Prenat Diagn. 2002 Sep;22(9):823-6. doi: 10.1002/pd.418.
Milroy's primary congenital lymphedema (PCL) (hereditary lymphedema type I, Milroy disease) is present at birth, and mostly affects the dorsal aspects of feet. It is mostly a life-long condition but does not affect longevity. Complications are rare except for chronic discomfort and warmness of affected areas. PCL is an autosomal dominant disease with incomplete penetrance due to a mutation in the gene locus encoding for VEGFR3 with resultant dysgenesis of microlymphatic vessels. We report on two fetuses where ultrasonographic examination at 15 weeks of gestation showed significant edema of the dorsal aspects of both feet with no evidence of other major malformations. Whereas in one fetus the edema resolved completely, it persisted in the second fetus and proved after birth to be of lymphedematous nature. To the best of our knowledge, this is the first report of early prenatal diagnosis of primary congenital lymphedema via fetal ultrasonographic examination and of spontaneous resolution of lymphedema during fetal life.

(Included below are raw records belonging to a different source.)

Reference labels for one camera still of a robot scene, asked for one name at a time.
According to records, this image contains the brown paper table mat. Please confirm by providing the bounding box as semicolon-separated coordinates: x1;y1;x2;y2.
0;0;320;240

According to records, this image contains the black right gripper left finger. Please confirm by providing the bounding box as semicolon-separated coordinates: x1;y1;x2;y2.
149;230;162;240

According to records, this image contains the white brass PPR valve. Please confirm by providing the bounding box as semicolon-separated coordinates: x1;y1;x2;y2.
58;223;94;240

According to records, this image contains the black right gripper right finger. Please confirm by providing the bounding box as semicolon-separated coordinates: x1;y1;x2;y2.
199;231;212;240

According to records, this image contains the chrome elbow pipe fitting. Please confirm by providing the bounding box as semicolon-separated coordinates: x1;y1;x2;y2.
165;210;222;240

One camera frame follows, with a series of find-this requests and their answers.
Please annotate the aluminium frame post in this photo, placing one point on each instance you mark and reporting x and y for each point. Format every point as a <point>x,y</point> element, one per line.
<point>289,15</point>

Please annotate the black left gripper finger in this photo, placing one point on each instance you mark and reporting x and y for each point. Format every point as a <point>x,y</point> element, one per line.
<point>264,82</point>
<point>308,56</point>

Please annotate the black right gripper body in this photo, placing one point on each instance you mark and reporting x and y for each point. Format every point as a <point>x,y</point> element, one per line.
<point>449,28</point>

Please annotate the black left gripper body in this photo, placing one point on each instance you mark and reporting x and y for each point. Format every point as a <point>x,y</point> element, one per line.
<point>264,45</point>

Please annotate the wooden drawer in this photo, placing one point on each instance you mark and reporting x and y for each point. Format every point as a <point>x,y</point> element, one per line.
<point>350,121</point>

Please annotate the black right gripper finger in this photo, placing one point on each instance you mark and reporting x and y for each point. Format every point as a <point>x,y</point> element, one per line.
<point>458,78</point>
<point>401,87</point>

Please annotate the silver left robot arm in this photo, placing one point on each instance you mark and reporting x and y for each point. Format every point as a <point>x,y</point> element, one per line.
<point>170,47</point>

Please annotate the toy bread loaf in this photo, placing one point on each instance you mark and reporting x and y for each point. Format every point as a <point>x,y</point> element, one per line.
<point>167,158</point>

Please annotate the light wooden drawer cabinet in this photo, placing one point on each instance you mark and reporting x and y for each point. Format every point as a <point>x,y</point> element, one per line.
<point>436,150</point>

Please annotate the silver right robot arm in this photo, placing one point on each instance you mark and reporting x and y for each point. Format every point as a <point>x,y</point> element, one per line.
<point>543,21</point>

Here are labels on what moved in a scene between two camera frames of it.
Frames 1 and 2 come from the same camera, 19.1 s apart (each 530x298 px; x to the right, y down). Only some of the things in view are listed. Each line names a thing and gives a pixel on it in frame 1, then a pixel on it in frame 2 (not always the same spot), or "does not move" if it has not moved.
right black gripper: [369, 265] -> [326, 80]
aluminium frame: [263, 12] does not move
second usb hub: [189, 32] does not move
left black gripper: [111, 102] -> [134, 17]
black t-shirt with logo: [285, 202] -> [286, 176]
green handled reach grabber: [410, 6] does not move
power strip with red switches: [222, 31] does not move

米尔罗伊原发性先天性淋巴水肿(PCL)(遗传性淋巴水肿I型,米尔罗伊病)在出生时即存在,主要影响足部背侧。它大多是一种终身疾病,但不影响寿命。除了受影响部位的慢性不适和温热感外,并发症很少见。PCL是一种常染色体显性疾病,由于编码血管内皮生长因子受体3(VEGFR3)的基因位点发生突变,导致微淋巴管发育不全,其外显率不完全。我们报告了两例胎儿,在妊娠15周时进行超声检查发现双足背侧有明显水肿,无其他重大畸形的证据。其中一例胎儿的水肿完全消退,而另一例胎儿的水肿持续存在,出生后证实为淋巴水肿性质。据我们所知,这是第一例通过胎儿超声检查对原发性先天性淋巴水肿进行早期产前诊断以及胎儿期淋巴水肿自发消退的报告。